Dynamic software updating

Updated on Dec 20, 2024

Edit

Comment

In computer science, dynamic software updating (DSU) is a field of research pertaining to upgrading programs while they are running. DSU is not currently widely used in industry. However, researchers have developed a wide variety of systems and techniques for implementing DSU. These systems are commonly tested on real-world programs.

Current operating systems and programming languages are typically not designed with DSU in mind. As such, DSU implementations commonly either utilize existing tools, or implement specialty compilers. These compilers preserve the semantics of the original program, but instrument either the source code or object code to produce a dynamically updateable program. Researchers compare DSU-capable variants of programs to the original program to assess safety and performance overhead.

Introduction

Any running program can be thought of a tuple ( δ , P ) , where δ is the current program state and P is the current program code. Dynamic software updating systems transform a running program ( δ , P ) to a new version ( δ ′ , P ′ ) . In order to do this, the state must be transformed into the representation P ′ expects. This requires a state transformer function. Thus, DSU transforms a program ( δ , P ) to ( S ( δ ) , P ′ ) . An update is considered valid if and only if the running program ( S ( δ ) , P ′ ) can be reduced to a point tuple ( δ , P ′ ) that is reachable from the starting point of the new version of the program, ( δ i n i t , P ′ ) .

The location in a program where a dynamic update occurs is referred to as an update point. Existing DSU implementations vary widely in their treatment of update points. In some systems, such as UpStare and PoLUS, an update can occur at any time during execution. Ginseng's compiler will attempt to infer good locations for update points, but can also use programmer-specified update points. Kitsune and Ekiden require developers to manually specify and name all update points.

Updating systems differ in the types of program changes that they support.

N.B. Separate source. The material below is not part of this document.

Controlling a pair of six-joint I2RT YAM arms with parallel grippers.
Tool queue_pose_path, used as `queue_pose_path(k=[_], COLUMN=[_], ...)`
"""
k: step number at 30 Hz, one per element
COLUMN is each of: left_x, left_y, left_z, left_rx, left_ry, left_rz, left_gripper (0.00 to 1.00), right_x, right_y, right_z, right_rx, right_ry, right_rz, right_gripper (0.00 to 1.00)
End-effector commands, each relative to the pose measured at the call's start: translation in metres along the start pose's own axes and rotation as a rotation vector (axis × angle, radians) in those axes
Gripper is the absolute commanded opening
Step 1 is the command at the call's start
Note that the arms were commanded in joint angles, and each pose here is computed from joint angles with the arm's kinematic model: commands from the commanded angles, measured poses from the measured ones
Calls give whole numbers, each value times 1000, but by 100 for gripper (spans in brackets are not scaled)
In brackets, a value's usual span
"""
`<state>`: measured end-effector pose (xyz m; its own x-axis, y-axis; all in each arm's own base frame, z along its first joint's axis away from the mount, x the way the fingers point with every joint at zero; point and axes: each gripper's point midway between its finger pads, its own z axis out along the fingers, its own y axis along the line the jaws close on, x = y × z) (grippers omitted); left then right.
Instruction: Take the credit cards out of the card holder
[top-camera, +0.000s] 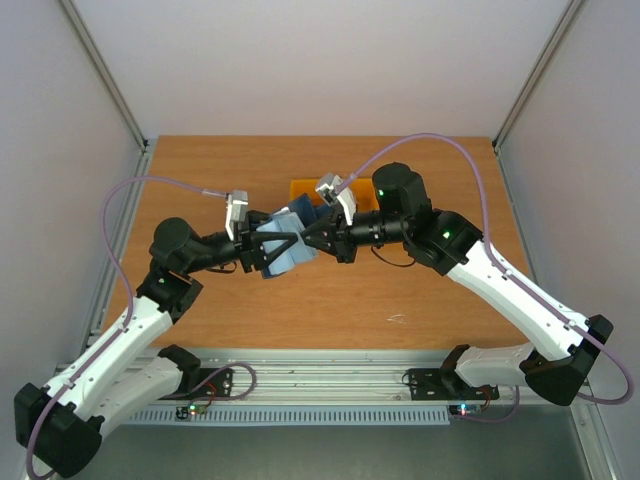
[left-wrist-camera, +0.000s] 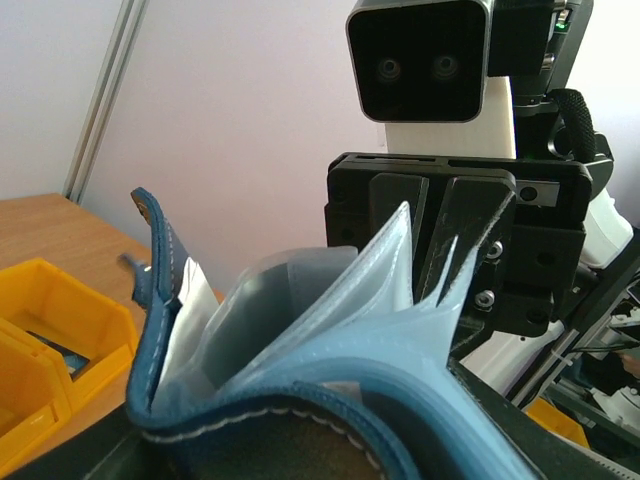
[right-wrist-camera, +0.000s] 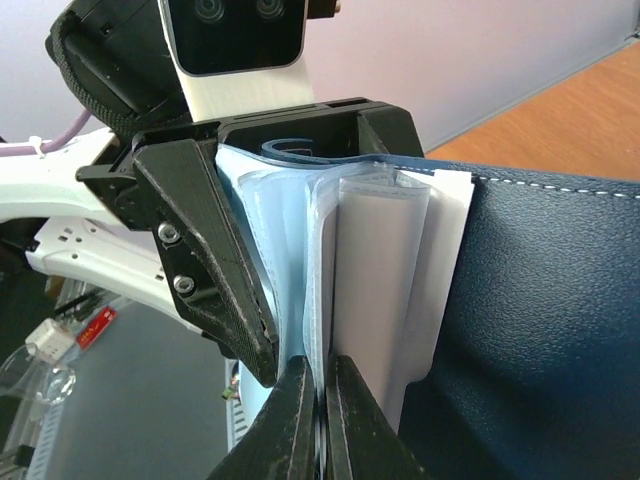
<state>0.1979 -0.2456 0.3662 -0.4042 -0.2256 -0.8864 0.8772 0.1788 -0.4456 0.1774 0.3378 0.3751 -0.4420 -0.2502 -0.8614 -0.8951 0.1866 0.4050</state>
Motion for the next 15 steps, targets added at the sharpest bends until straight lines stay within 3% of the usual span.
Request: queue_pose_path(k=[1,7,12,15], left_x=[-7,-8,-9,-11], left_y=[3,1,-2,-3], left_z=[2,2,1,1], left_rx=[-19,-11,4,7], left_ry=[-33,-35,-42,-49], left_rz=[34,43,44,41], left_gripper=[50,2,0,0], right_x=[7,3,2,2], right_y=[52,59,49,43], right_z=[2,-7,-13,-19], right_rx=[-220,-226,-140,-89], right_ry=[49,19,-8,-23], right_rz=[-71,-107,-118,-113], right_gripper=[1,1,3,13])
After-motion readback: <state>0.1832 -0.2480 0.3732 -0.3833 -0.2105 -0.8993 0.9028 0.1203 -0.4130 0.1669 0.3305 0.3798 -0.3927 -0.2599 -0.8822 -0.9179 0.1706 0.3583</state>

For example, Ksplice only supports code changes in functions, and does not support changes to state representation. This is because Ksplice primarily targets security changes, rather than general updates. In contrast, Ekiden can update a program to any other program capable of being executed, even one written in a different programming language. Systems designers can extract valuable performance or safety assurances by limiting the scope of updates. For example, any update safety check limits the scope of updates to updates which pass that safety check. The mechanism used to transform code and state influences what kinds of updates a system will support.

DSU systems, as tools, can also be evaluated on their ease-of-use and clarity to developers. Many DSU systems, such as Ginseng, require programs to pass various static analyses. While these analyses prove properties of programs that are valuable for DSU, they are by nature sophisticated and difficult to understand. DSU systems that do not use a static analysis might require use of a specialized compiler. Some DSU systems require neither static analysis nor specialty compilers.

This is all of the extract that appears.